◆ What you need to do ◆
Where the material below has a line containing "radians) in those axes", start repeating exactly, and keep going through the line containing "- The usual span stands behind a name", with no other lines.

◆ Data to process ◆
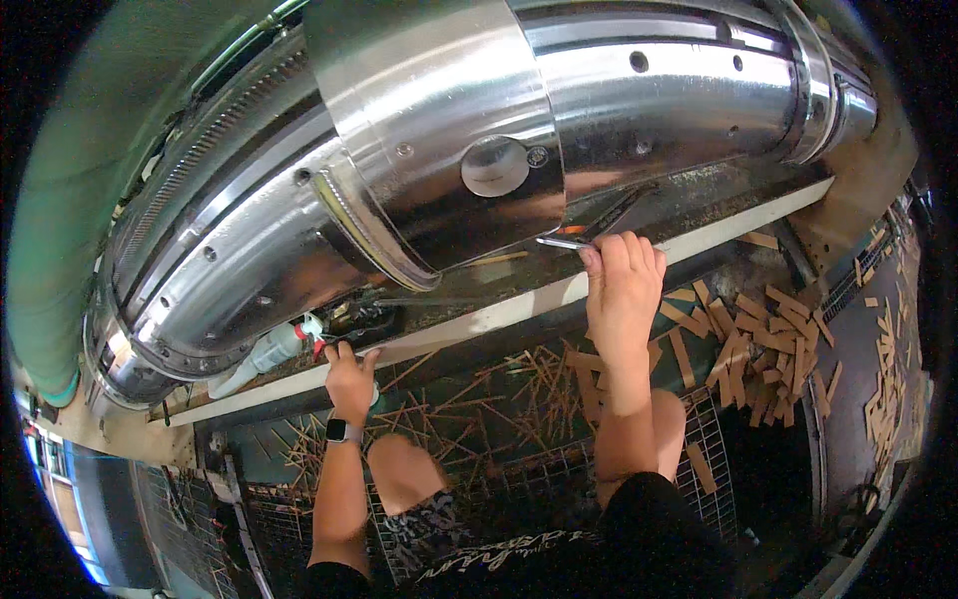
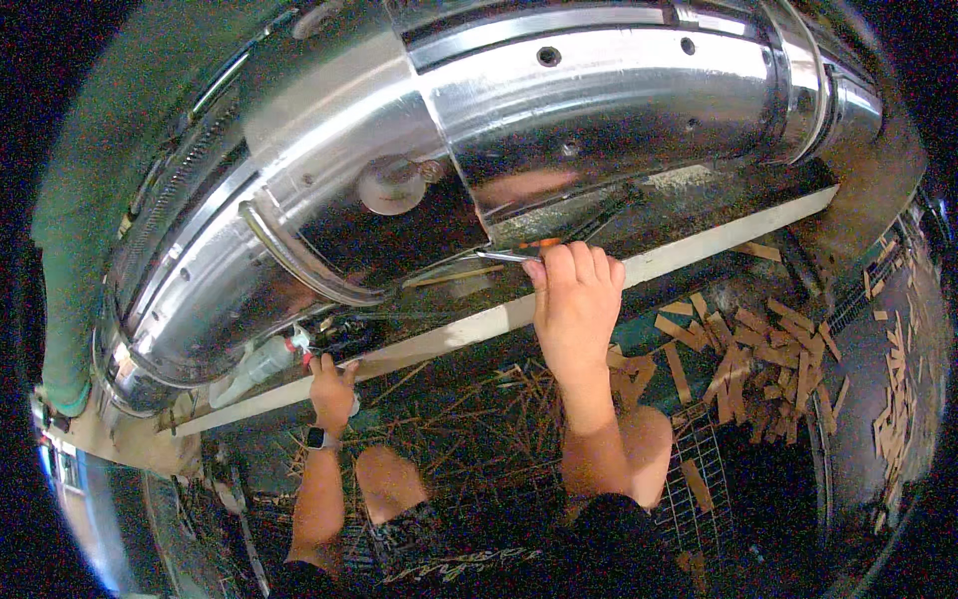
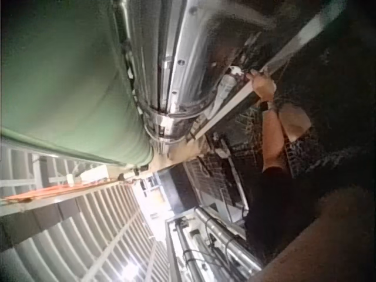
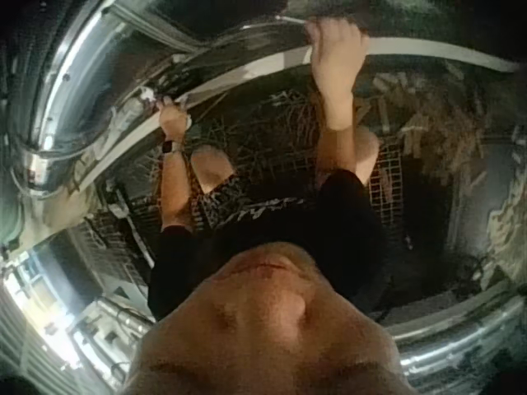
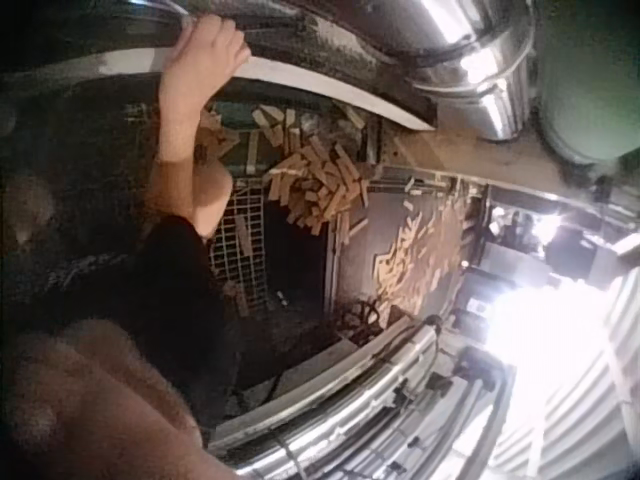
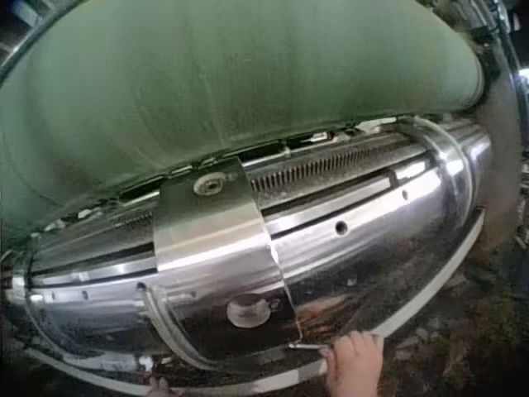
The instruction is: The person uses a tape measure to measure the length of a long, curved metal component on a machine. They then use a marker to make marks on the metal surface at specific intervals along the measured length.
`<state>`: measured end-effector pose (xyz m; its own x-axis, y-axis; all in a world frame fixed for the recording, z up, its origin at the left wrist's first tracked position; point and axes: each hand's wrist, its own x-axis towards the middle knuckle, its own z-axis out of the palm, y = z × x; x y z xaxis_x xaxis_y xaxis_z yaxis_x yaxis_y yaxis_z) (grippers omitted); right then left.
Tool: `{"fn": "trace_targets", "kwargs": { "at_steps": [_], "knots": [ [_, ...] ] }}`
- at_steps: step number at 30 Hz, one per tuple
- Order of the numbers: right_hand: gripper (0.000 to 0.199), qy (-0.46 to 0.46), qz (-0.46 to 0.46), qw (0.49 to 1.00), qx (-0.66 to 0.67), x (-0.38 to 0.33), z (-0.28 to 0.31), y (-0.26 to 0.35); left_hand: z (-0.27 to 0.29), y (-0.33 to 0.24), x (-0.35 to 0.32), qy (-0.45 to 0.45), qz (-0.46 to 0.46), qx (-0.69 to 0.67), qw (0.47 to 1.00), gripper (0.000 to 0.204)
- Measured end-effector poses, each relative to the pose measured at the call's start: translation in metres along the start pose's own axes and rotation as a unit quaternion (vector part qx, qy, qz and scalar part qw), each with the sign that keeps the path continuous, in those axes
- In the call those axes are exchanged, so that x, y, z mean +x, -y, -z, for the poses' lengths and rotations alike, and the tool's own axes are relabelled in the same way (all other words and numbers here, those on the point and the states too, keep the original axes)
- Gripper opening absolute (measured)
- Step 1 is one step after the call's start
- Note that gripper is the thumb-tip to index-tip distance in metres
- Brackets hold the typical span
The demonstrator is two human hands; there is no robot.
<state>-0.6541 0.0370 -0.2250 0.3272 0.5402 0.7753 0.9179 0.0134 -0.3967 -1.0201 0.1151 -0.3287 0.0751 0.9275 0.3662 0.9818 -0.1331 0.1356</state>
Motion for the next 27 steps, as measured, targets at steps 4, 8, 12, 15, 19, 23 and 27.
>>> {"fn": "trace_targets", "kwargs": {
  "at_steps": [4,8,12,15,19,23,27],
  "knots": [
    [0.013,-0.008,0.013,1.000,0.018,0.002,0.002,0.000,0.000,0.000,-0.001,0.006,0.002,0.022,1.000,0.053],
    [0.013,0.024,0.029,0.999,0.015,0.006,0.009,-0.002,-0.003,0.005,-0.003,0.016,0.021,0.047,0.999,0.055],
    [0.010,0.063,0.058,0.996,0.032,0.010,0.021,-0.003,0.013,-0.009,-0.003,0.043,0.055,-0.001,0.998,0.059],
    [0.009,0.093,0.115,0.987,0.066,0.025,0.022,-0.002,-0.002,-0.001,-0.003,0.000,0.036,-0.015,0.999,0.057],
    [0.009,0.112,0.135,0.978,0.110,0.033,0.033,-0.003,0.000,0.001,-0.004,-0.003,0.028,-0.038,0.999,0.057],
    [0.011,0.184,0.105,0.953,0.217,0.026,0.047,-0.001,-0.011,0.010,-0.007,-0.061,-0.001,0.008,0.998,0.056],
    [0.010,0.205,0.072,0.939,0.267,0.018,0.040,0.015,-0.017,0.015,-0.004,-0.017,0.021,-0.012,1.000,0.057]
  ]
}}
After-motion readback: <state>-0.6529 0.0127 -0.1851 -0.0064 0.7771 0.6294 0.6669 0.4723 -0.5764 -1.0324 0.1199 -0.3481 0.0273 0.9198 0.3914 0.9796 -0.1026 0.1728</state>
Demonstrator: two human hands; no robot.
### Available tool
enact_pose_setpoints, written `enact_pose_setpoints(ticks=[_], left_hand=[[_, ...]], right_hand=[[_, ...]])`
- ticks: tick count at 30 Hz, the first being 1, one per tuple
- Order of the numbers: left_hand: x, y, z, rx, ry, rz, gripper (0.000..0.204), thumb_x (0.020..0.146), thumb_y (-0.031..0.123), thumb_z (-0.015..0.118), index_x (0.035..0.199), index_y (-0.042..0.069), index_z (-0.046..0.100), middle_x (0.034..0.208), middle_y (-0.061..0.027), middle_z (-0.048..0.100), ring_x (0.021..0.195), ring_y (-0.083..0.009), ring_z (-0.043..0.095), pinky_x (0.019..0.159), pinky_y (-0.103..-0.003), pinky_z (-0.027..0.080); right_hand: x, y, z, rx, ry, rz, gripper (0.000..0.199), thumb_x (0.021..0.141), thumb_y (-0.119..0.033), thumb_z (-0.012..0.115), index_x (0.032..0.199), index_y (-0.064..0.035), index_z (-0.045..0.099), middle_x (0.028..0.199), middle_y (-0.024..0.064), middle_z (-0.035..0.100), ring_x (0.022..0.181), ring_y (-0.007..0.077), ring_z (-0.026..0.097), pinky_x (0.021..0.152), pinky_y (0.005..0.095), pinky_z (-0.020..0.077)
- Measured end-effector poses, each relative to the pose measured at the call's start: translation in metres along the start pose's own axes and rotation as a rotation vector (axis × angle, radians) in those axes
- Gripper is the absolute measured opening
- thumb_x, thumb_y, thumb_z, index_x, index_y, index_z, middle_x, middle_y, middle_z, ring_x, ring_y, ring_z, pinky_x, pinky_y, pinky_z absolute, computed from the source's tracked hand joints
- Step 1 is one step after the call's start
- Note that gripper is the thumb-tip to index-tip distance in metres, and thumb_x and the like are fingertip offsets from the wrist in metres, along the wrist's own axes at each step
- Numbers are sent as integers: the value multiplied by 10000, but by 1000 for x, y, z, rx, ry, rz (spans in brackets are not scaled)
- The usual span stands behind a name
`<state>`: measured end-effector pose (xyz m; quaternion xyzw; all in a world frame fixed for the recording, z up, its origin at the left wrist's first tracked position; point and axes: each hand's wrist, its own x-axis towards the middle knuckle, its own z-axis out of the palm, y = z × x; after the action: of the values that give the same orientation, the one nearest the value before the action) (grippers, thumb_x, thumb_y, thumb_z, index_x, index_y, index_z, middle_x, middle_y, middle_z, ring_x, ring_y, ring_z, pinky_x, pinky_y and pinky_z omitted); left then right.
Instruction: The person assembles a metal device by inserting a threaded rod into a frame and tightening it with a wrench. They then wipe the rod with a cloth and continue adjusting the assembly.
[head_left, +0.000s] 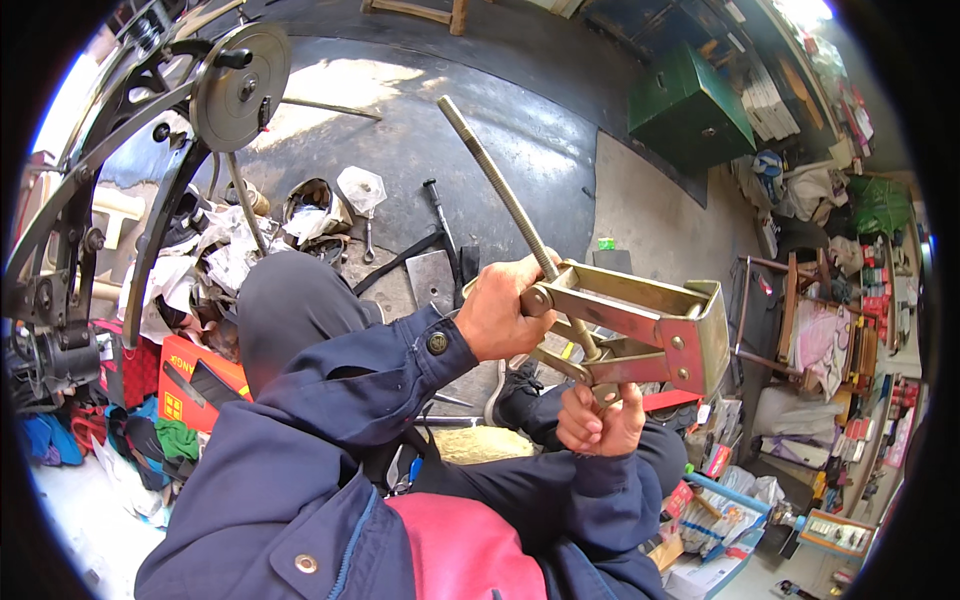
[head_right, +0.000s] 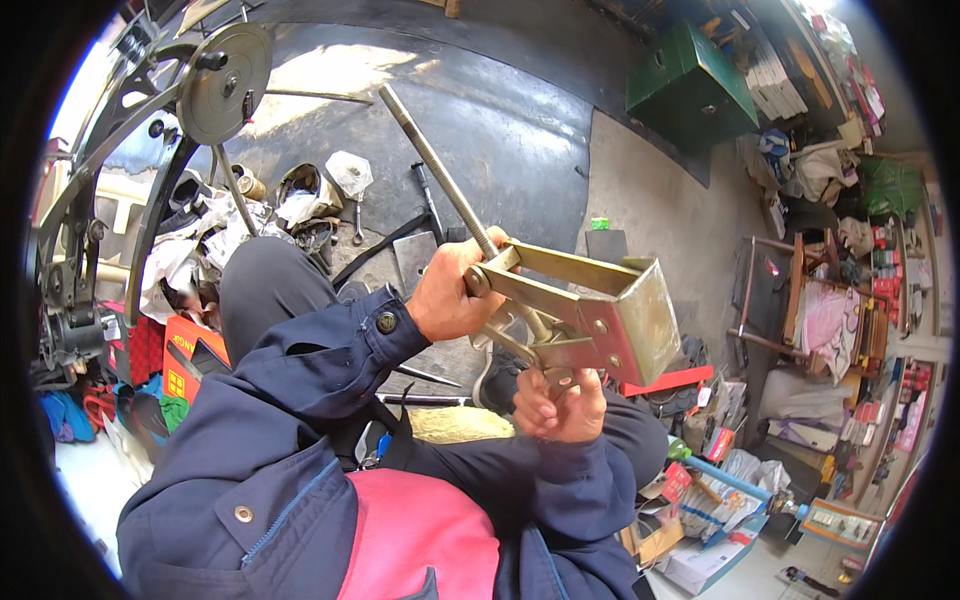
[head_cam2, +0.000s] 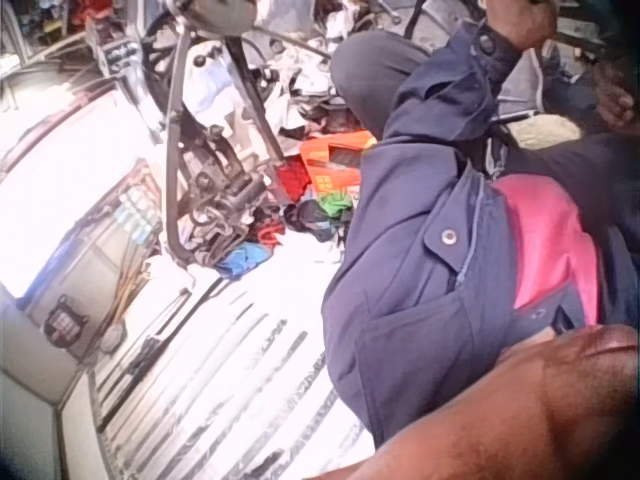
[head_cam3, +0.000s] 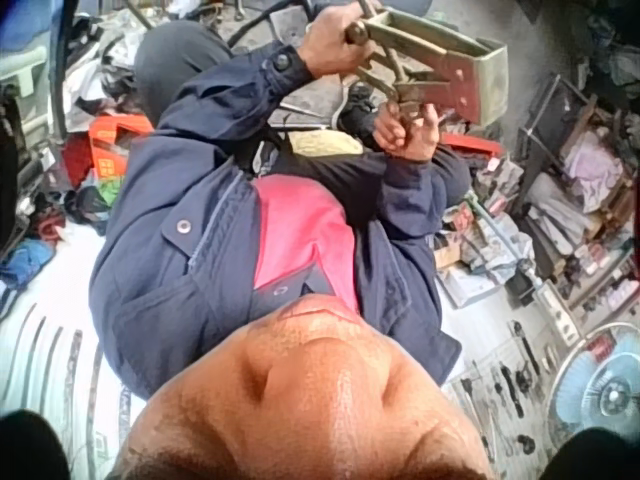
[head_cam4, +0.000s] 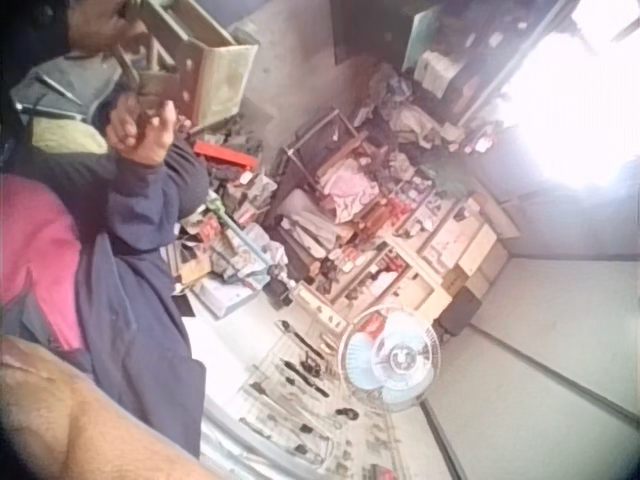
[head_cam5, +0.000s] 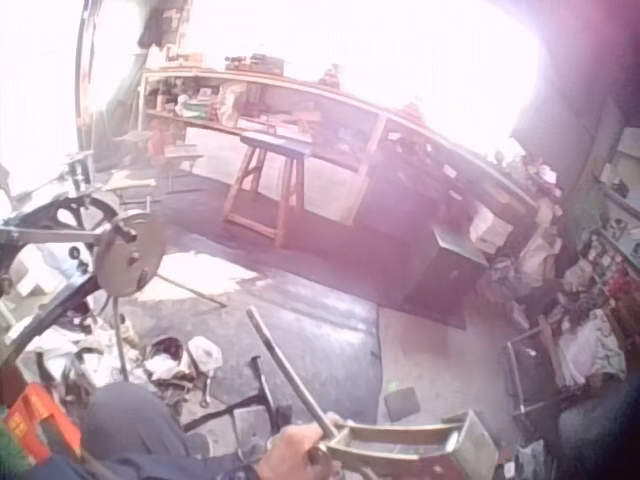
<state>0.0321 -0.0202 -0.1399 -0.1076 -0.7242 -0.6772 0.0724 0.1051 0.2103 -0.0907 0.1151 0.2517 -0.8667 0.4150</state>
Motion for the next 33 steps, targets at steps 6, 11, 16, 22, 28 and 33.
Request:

◆ Answer to the problem ◆
- Measured end-effector poses, each relative to the pose measured at the call's start: translation in metres along the start pose's own axes and rotation as a rotation vector (axis × angle, radians) in those axes
- Gripper is the absolute measured opening
- thumb_x, thumb_y, thumb_z, index_x, index_y, index_z, middle_x, middle_y, middle_z, ring_x, ring_y, ring_z, pinky_x, pinky_y, pinky_z absolute, computed from the source's tracked hand joints
- Step 1 is one step after the call's start
- Note that gripper is the thumb-tip to index-tip distance in metres, and thumb_x and the like are fingertip offsets from the wrist in metres, along the wrist's own axes at each step
- Numbers are sent as integers: the value multiplied by 10000, but by 1000 for x, y, z, rx, ry, rz (spans in brackets are not scaled)
- The usual span stands behind a name

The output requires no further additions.